I’m not trying to dissuade anyone from changing their glider if they want to, but rather to encourage clear‑sightedness about your reasons. Maybe selling the idea of a large purchase to your partner would be easier if you could say that you needed a new one to stay safe, but that might not be entirely true. You may have decided to go ahead anyway, but an accurate justification might need to sound a little different.
Passive safety and structural strength of modern wings are certainly much better than they used to be. The introduction of certification has established objective criteria against which nearly all gliders are now assessed. German DHV/LTF standards have been supplanted by the European standard, EN 926, which was introduced more than 20 years ago. Although there have been two revisions to the standard, the primary difference between now and then is that today almost all wings are certified.
Might it be that your glider has become less safe as it has aged? Well, there are two main possibilities here. Through use and exposure to UV, heat and damp, the fabric may have become more porous, reducing the wing’s internal pressure and making collapses more likely. But that’s very easy to check with a porosity meter. [Picture 1] The second possibility is that the lines have weakened to the point that they no longer are strong enough to support the standard 14 times the maximum certified weight limit. That’s also possible, but rare for gliders less than 12 years old. Again, this is straightforward to test as part of a glider service. [Picture 2]
OK – perhaps not less safe now than it was, but the performance isn’t what it used to be: can I make that argument? That may well be true if your glider hasn’t been trimmed in a while. Pretty well all paraglider lines shrink over time, but more importantly, they can shrink at different rates. Kevlar, Dyneema and Vectran all shrink differently. It also seems to be almost universally true that more lightly loaded lines shrink more than heavily loaded ones. Typically that means that a glider’s trim speed gets slower, glide degrades, handling deteriorates, and propensity to collapse or even stall may increase.
The good news (perhaps not so good if you’re looking for a reason to swap) is that once all the lines have been measured, [Picture 3] it’s possible to work out how to retrim a glider back to the manufacturer’s specification. The result can be quite dramatic: going out of trim happens slowly, maybe over a year or more – getting your wing back after a week away for a service, to find it flying like new, can even be disorientating.
But no amount of trim adjustment can make a wing fly better than it did originally. The balance between performance and safety is one struck by the designer, bearing in mind his target pilot group and using the technology available at the time. Every year, manufacturers eke out performance improvements, and whilst most advances are incremental, over time the differences can become significant. In particular, if your glider is more than 5 or 6 years old, this might be a sound reason for making a change. Since around 2012 almost all new designs have relied on rods for structural reinforcement rather than mylar cell walls, and that year was also when Ozone made its shark nose technology available to other manufacturers without charge. These were technological changes that achieved performance improvement without compromising passive safety.
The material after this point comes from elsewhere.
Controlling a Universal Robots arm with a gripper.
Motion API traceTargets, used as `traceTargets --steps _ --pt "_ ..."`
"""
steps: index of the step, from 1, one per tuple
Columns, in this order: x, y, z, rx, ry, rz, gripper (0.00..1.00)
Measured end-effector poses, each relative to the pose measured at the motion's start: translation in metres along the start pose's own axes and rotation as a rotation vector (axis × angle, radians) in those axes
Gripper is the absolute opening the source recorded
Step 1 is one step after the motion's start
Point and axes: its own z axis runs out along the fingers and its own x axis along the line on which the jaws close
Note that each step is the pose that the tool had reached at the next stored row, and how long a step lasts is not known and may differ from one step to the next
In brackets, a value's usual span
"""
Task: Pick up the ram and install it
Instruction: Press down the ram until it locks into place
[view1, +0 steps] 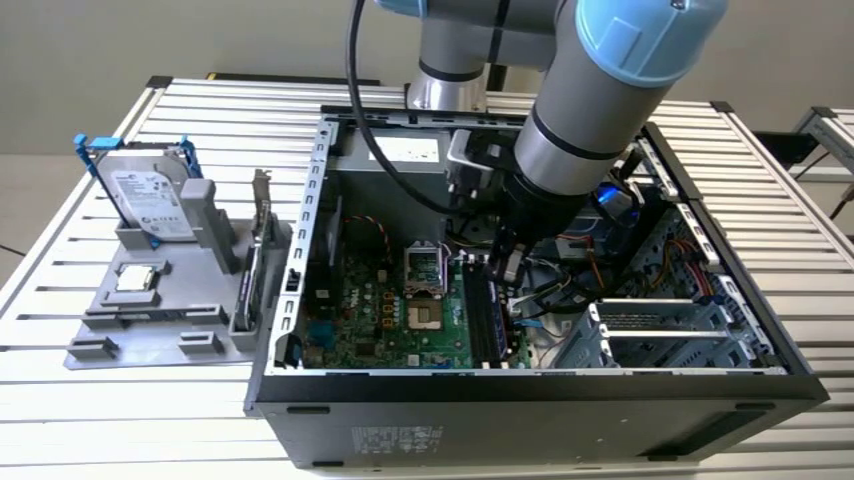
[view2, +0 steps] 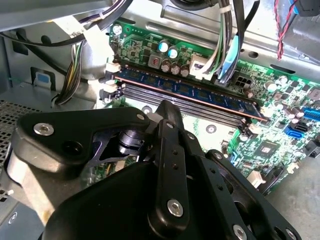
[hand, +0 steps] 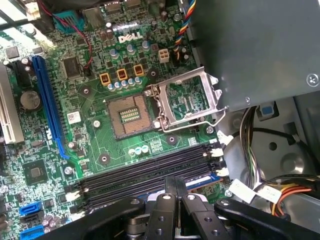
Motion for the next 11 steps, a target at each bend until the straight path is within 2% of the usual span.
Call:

There are lots of other sound reasons for changing your wing. Maybe you want to progress to a wing with significantly greater performance or one with increased passive safety. Maybe you’re just looking for a change from the familiar that you now know only too well. Maybe you just want to treat yourself with something crispy in this year’s colours. But whether you decide to swap wings or stick with your current one, why not do so with a clear view of your real reasons?
Giving your wing a good look over
If you haven’t had your wing out yet since last year, it’s worth making sure that you give it a good look over before your first flight this year. Here are a few things worth considering:
- Open the canopy out and carefully check over to look for damage. That might include small tears and broken stitching. Examine the bottom surface, and then turn it over to check the top surface too.
- Patch any small holes. My rule of thumb is that if the hole is big enough to put your thumb through, maybe it’s not small – perhaps worth getting a second opinion.
- Check your lines for damage. Ideally run every line between your fingers from the maillon to the surface of the wing. If that’s not easy to do for any reason, at least check your main lines.
- Sheathing should be undamaged, and unsheathed lines should not show evidence of broken threads. Stitching at the loops should be unbroken.
- Make sure the maillon gates are closed firmly, but don’t overtighten them. Main line loops should be held in place on the maillon by either inserts or O rings.
Enjoy your flying!
If you want to chat anything through, we’re always happy to offer help and advice over the phone (01433 627195) or by email (firstname.lastname@example.org).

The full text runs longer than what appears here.